第三章 悲怜

    他向前迈了一步,床垫因他手撑在床尾而微微下陷。阿芙琳下意识地向后缩了缩,脊背抵住了冰冷的床头板。

    “你说我不懂?”

    他的声音压低了些。

    “我懂生存。我懂得在此时此刻,你的眼泪和噩梦,除了消耗你自己,毫无用处。”

    他的目光停留在她紧紧攥紧被子的手上。随后向上移动到她脸上。

    “你说我是刽子手。也许。”

    他扯动了一下嘴角。

    “但你现在呼吸着的每一口空气,都依赖于我这个刽子手的掠夺和禁锢。这就是现实,十九岁的女孩。”

    屈辱和愤怒让阿芙琳浑身发抖。

    “我宁愿死在集中营!也比在这里忍受你的‘恩赐’要好!”

    “是吗?”

    塞巴斯蒂安轻轻反问。

    “你真的宁愿去体验那种……缓慢的、毫无尊严的死亡?在泥泞和恶臭里腐烂,像一只微不足道的虫子?还是说你想和那群间谍和犹太人一样去吸毒气,又或者吃子弹?”

    他的描述足够骇人,刻意撕扯着她敏感的神经。

    她无法反驳,因为恐惧是真实的。她对集中营的想象,源于听闻的碎片,那些碎片已足够让她连连后退。

    看到她瞬间的瑟缩,塞巴斯蒂安站直了身体。他没有再逼近,反而向后退了半步,重新拉开了距离。

    “活着,阿芙琳。哪怕是为了恨我而活着。”

    “只有活着,你所谓的‘资格’才有意义。死了,就什么都没有了,包括恨。”

    说完,他不再看她,转身走向门口。手握住门把时,他停顿了一下,没有回头。

    “睡吧。明天我会让人送些书过来。一直看着窗外,或者一直做噩梦,对你没好处。”

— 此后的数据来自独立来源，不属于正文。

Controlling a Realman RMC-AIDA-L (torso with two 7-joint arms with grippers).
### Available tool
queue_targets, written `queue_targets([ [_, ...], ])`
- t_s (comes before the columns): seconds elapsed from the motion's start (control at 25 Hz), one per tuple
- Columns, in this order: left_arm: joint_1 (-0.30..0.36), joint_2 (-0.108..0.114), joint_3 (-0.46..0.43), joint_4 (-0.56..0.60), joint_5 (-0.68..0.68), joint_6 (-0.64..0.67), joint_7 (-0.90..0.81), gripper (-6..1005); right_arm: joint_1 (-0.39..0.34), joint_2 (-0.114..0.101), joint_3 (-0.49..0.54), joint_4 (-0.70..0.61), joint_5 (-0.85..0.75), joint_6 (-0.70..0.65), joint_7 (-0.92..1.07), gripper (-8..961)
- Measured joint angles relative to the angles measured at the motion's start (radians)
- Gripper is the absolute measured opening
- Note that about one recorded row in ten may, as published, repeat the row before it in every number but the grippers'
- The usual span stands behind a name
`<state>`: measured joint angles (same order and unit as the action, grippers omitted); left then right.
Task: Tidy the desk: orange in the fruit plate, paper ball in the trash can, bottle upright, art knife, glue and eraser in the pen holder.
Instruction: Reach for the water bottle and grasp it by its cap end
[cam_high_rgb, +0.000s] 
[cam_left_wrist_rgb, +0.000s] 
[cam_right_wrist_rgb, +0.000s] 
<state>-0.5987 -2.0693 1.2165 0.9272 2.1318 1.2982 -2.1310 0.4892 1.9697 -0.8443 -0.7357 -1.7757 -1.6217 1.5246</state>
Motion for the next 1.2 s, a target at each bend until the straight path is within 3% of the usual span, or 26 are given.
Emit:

    门被轻轻带上,房间里重新陷入完全的黑暗和寂静。

    阿芙琳独自坐在床上,刚才激烈的情绪仿佛被抽空,只剩下无尽的疲惫和冰凉。

    他最后的话钻入了她的思绪。

    活着,为了恨他而活着。

    阿芙琳擦了擦眼角溢出的泪花,想起了自己死去的家人——母亲父亲弟弟…

    是啊,她要活着。而且要比谁活得都精彩,她要为复仇而活着

    她要看塞巴斯蒂安从巴别高塔上跌落,粉身碎骨。